> [WORK ORDER]:
Please output the data exactly, minus pictures.

------------------------------------------------

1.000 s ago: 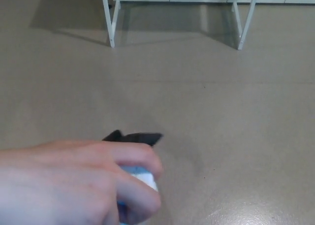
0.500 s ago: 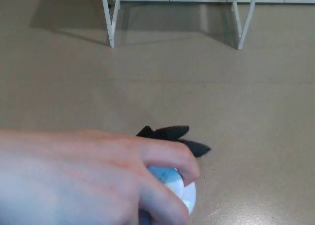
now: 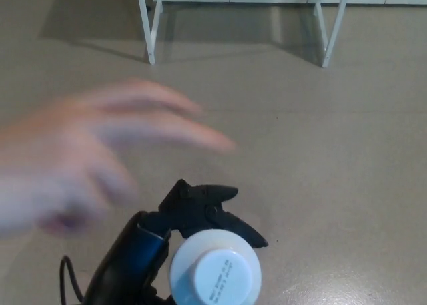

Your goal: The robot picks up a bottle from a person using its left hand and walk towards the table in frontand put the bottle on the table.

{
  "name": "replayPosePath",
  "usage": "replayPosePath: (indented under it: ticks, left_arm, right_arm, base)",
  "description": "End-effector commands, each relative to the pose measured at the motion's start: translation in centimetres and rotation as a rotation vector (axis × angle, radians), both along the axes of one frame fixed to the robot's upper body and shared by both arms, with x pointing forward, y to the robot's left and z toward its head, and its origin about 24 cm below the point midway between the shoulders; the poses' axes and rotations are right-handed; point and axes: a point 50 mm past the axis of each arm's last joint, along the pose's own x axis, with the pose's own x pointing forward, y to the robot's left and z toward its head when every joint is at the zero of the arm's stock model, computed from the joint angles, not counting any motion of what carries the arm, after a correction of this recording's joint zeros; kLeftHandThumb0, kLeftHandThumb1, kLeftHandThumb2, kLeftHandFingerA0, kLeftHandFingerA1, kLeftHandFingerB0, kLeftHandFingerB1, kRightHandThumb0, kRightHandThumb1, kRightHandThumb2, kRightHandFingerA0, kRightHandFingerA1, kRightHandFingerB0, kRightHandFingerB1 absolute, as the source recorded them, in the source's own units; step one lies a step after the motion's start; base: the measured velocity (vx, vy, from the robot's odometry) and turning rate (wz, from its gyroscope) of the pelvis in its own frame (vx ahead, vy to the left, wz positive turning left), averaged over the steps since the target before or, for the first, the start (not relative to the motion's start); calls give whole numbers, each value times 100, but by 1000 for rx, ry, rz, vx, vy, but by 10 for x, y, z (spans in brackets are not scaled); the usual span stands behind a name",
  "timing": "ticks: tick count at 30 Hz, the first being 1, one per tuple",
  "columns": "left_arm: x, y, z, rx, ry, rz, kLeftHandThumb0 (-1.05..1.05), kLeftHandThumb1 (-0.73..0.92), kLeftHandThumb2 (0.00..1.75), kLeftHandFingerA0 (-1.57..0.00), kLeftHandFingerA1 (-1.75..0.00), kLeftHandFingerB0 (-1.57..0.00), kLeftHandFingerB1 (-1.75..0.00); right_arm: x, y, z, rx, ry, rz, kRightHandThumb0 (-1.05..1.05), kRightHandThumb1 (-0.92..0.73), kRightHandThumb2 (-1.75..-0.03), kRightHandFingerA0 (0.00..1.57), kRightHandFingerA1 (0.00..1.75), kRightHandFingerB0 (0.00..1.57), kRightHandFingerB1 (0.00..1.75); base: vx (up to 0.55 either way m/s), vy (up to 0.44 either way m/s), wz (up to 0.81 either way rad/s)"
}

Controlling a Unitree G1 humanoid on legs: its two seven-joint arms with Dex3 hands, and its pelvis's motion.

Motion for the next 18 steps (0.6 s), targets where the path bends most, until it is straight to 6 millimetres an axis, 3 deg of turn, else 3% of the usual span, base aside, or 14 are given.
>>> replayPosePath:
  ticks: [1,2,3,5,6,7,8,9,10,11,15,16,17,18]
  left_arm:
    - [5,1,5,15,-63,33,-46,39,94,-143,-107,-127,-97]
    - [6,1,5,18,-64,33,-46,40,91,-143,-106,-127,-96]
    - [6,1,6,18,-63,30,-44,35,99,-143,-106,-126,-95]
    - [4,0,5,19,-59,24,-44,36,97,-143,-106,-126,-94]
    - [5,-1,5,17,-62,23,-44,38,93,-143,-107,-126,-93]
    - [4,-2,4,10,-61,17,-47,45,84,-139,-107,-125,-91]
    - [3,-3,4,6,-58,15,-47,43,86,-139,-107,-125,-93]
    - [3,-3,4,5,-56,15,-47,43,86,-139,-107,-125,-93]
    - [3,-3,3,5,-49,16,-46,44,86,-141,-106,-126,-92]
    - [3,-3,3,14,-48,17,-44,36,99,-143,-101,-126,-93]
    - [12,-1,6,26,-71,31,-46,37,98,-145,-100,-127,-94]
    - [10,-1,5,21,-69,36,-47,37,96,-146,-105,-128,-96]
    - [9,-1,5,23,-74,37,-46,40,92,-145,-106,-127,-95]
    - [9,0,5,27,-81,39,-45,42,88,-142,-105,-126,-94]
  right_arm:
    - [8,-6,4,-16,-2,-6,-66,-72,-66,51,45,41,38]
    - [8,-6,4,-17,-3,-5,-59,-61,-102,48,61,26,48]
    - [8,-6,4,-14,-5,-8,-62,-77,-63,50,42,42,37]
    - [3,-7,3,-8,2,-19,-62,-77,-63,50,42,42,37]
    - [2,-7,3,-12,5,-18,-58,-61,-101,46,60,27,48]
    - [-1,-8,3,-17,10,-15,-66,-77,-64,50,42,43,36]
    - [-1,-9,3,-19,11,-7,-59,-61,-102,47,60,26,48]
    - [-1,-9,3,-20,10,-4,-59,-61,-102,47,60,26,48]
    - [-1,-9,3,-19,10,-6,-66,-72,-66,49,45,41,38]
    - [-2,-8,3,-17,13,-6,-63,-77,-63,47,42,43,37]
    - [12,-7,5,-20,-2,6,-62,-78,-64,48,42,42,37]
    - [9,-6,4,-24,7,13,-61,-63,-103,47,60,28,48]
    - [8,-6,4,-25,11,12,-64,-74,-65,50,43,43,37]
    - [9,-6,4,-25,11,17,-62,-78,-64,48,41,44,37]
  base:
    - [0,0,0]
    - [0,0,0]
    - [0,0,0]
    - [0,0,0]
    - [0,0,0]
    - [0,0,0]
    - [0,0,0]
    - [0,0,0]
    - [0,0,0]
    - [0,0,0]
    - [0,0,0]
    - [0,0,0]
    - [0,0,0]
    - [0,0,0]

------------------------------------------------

> [RESULT OF THIS EXERCISE]:
1.000 s ago: 
0.500 s ago: 
now: 

Your goal: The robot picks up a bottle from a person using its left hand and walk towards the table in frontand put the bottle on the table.

{
  "name": "replayPosePath",
  "usage": "replayPosePath: (indented under it: ticks, left_arm, right_arm, base)",
  "description": "End-effector commands, each relative to the pose measured at the motion's start: translation in centimetres and rotation as a rotation vector (axis × angle, radians), both along the axes of one frame fixed to the robot's upper body and shared by both arms, with x pointing forward, y to the robot's left and z toward its head, and its origin about 24 cm below the point midway between the shoulders; the poses' axes and rotations are right-handed; point and axes: a point 50 mm past the axis of each arm's last joint, along the pose's own x axis, with the pose's own x pointing forward, y to the robot's left and z toward its head when every joint is at the zero of the arm's stock model, computed from the joint angles, not counting any motion of what carries the arm, after a correction of this recording's joint zeros; kLeftHandThumb0, kLeftHandThumb1, kLeftHandThumb2, kLeftHandFingerA0, kLeftHandFingerA1, kLeftHandFingerB0, kLeftHandFingerB1, kRightHandThumb0, kRightHandThumb1, kRightHandThumb2, kRightHandFingerA0, kRightHandFingerA1, kRightHandFingerB0, kRightHandFingerB1 absolute, as the source recorded them, in the source's own units; step one lies a step after the motion's start; base: the measured velocity (vx, vy, from the robot's odometry) and turning rate (wz, from its gyroscope) of the pelvis in its own frame (vx ahead, vy to the left, wz positive turning left), averaged over the steps since the target before or, for the first, the start (not relative to the motion's start); calls give whole numbers, each value times 100, but by 1000 for rx, ry, rz, vx, vy, but by 10 for x, y, z (spans in brackets are not scaled); the usual span stands behind a name",
  "timing": "ticks: tick count at 30 Hz, the first being 1, one per tuple",
  "columns": "left_arm: x, y, z, rx, ry, rz, kLeftHandThumb0 (-1.05..1.05), kLeftHandThumb1 (-0.73..0.92), kLeftHandThumb2 (0.00..1.75), kLeftHandFingerA0 (-1.57..0.00), kLeftHandFingerA1 (-1.75..0.00), kLeftHandFingerB0 (-1.57..0.00), kLeftHandFingerB1 (-1.75..0.00); right_arm: x, y, z, rx, ry, rz, kRightHandThumb0 (-1.05..1.05), kRightHandThumb1 (-0.92..0.73), kRightHandThumb2 (-1.75..-0.03), kRightHandFingerA0 (0.00..1.57), kRightHandFingerA1 (0.00..1.75), kRightHandFingerB0 (0.00..1.57), kRightHandFingerB1 (0.00..1.75); base: vx (up to 0.55 either way m/s), vy (up to 0.44 either way m/s), wz (up to 0.81 either way rad/s)"
}

Controlling a Unitree G1 humanoid on legs: its two seven-joint arms with Dex3 hands, and its pelvis's motion.

Motion for the next 18 steps (0.6 s), targets where the path bends most, until it is straight to 6 millimetres an axis, 3 deg of turn, else 3% of the usual span, base aside, or 14 are given.
>>> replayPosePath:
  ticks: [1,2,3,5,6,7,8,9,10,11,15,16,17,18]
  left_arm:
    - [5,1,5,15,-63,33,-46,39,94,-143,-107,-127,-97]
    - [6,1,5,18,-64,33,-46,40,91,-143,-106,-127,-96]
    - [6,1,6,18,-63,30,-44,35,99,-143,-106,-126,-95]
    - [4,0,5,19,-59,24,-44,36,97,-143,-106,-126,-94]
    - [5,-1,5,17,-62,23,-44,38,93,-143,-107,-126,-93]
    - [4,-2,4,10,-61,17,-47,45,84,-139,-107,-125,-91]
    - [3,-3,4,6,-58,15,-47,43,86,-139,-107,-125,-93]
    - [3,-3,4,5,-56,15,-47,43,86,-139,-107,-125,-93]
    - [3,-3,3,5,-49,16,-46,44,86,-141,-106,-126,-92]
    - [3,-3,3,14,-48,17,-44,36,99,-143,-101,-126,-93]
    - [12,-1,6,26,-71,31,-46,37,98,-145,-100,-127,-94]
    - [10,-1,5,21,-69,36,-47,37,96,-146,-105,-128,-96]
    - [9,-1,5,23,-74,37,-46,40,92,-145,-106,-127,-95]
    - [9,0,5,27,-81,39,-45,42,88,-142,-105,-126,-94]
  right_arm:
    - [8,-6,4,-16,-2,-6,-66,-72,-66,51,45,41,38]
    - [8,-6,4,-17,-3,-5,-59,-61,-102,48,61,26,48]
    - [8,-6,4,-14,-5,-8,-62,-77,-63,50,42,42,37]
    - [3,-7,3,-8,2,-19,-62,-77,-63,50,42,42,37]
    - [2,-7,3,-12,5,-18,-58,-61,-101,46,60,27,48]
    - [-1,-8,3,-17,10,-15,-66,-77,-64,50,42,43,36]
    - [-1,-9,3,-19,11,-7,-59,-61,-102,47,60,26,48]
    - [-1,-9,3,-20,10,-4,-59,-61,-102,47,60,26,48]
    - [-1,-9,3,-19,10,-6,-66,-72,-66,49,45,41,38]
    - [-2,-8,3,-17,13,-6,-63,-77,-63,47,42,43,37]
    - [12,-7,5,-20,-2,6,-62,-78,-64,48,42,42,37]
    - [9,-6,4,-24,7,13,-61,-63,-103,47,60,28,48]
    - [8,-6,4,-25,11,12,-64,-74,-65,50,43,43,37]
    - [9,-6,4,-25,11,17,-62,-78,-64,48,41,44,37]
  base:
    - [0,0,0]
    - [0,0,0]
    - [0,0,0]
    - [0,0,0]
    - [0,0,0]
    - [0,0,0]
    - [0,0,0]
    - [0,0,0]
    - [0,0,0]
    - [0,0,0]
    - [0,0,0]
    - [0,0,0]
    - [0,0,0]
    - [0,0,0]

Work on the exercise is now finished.